I let $$F(t)=\frac {1}{\sigma \sqrt{2\pi}} e^{-\frac 1 2 \frac {t^2}{\sigma^2}} $$ And found in a table $$\mathcal{F}(F(t))=\hat F(\omega) = e^{-\frac 1 2 \sigma^2 \omega^2}$$ Time shift rule: $\mathcal{F}(f(t-t_0))=e^{-i\omega t_0} \hat{f}(\omega) $ so that:$$\mathcal{F}(F(t-\mu))=e^{-i\omega\mu} \hat{F}(\omega)=e^{-i\omega\mu-\frac 1 2 \sigma^2 \omega^2} $$ Derivative rule: $\mathcal{F}(t^2 f(t))= i^2 \frac{d^2}{d\omega^2}\hat{f}(\omega)=-\frac{d^2}{d\omega^2}\hat{f}(\omega)$, then I think that: $$\mathcal{F}(t^2 F(t-\mu))= \frac {d^2}{d\omega^2} e^{-i\omega\mu}\hat{F}(\omega)=\frac {d^2}{d\omega^2}e^{-i\omega\mu-\frac 1 2 \sigma^2 \omega^2}=(\mu^2+\sigma^2-2i\sigma^2\omega\mu-\sigma^4\omega^2)e^{-i\omega\mu-\frac 1 2 \sigma^2 \omega^2}$$ So that if I fill in $\omega = 0$, I arrive at the correct answer!

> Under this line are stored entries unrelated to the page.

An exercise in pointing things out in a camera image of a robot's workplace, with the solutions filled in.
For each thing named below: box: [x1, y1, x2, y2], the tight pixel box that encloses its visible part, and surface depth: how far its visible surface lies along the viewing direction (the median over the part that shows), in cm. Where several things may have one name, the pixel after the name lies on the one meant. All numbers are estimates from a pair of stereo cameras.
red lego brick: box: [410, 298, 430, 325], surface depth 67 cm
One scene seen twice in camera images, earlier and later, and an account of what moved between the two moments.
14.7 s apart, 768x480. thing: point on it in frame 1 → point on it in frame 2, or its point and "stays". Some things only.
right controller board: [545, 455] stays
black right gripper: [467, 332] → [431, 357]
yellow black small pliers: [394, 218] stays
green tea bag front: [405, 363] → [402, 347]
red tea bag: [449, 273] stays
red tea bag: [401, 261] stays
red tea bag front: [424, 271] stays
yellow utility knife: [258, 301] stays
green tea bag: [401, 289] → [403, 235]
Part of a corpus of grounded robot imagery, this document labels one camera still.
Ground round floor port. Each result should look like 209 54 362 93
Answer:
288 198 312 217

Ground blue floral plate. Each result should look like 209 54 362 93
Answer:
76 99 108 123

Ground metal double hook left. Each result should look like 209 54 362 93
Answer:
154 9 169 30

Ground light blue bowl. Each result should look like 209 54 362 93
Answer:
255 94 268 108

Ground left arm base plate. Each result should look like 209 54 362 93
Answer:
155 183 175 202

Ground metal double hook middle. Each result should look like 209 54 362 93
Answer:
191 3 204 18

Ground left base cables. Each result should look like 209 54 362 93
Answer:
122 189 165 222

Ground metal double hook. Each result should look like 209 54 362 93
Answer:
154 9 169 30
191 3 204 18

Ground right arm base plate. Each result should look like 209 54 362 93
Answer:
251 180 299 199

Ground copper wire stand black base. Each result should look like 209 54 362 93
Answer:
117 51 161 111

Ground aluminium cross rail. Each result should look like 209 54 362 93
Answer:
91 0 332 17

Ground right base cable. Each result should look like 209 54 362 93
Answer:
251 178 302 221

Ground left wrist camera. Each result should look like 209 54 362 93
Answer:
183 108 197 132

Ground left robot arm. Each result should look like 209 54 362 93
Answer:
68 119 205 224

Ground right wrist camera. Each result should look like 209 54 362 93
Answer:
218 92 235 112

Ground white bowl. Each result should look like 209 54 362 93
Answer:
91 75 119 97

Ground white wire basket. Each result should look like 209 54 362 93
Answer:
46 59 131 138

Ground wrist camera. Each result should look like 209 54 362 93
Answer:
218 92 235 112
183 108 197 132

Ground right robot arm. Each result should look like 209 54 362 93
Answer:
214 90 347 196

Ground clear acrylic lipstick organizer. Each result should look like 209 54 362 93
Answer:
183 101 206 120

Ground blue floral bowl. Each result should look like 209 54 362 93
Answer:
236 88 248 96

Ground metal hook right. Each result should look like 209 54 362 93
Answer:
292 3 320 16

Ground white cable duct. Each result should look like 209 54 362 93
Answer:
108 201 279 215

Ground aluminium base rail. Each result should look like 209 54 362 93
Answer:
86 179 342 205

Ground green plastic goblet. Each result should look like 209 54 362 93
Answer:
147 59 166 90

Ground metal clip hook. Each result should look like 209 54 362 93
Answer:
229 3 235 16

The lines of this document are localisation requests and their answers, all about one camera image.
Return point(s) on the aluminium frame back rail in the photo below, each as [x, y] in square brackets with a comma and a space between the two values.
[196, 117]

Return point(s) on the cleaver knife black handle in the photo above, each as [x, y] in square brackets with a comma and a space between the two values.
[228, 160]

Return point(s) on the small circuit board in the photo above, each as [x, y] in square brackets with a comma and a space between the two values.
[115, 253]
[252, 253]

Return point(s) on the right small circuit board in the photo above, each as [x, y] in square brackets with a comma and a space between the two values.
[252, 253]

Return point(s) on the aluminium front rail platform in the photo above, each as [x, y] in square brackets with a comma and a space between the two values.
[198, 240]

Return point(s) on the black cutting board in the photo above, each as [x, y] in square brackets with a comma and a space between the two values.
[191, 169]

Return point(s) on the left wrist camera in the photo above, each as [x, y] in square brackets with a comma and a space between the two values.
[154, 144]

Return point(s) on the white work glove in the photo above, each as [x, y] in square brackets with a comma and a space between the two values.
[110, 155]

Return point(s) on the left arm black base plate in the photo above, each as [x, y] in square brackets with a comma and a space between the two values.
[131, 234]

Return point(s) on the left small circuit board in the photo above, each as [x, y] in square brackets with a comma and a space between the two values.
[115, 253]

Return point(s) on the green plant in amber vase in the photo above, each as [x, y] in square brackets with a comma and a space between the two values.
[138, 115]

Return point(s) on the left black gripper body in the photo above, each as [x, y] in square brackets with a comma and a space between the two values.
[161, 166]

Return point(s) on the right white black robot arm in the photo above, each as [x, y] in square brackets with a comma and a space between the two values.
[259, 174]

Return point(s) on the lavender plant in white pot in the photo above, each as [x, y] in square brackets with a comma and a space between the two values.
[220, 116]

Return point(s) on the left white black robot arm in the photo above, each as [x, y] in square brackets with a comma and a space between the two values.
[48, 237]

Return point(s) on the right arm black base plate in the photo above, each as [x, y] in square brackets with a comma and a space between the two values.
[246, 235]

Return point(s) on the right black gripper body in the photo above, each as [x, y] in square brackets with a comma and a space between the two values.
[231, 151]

My specific remaining question: $\mathcal{F}(t^2 F(t-\mu))$, shouldn't that have been $\mathcal{F}((t-\mu)^2 F(t-\mu))$? (in other words, did I arrive at the correct answer despite making an error?)
Is it maybe also true that $\mathcal{F}(t^2 F(t-\mu))=\mathcal{F}((t-\mu)^2 F(t-\mu))$?